## [YOUR ASSIGNMENT]
What is the number of lines in the data holding the word "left"? Give that number by itself.
═════ DATA SHOWN
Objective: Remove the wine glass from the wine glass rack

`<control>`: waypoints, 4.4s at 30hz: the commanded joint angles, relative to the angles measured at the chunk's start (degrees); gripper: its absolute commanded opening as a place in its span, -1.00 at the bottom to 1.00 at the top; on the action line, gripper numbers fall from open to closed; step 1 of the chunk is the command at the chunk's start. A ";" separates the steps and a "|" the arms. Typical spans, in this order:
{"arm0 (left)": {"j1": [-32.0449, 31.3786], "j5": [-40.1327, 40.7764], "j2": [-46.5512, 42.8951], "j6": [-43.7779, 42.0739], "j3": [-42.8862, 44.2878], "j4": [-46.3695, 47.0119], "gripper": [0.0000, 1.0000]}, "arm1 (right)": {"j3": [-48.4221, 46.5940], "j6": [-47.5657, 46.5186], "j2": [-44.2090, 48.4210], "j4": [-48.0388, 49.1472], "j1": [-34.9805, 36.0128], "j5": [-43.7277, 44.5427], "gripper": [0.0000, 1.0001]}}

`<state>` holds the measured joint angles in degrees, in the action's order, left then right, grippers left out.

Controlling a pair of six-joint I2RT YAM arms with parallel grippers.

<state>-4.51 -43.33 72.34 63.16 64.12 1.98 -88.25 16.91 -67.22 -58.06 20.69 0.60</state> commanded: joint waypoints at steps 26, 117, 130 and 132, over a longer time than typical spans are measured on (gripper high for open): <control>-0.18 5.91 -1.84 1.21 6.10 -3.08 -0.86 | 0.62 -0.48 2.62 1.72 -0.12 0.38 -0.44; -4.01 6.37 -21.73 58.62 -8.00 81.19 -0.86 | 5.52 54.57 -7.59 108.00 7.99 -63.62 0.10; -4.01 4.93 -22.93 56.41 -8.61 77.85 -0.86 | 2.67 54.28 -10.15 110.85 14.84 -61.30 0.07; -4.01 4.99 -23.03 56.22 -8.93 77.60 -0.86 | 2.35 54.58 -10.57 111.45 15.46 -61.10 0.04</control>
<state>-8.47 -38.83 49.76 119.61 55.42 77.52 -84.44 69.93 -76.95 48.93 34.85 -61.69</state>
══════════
## [WRITTEN ANSWER]
2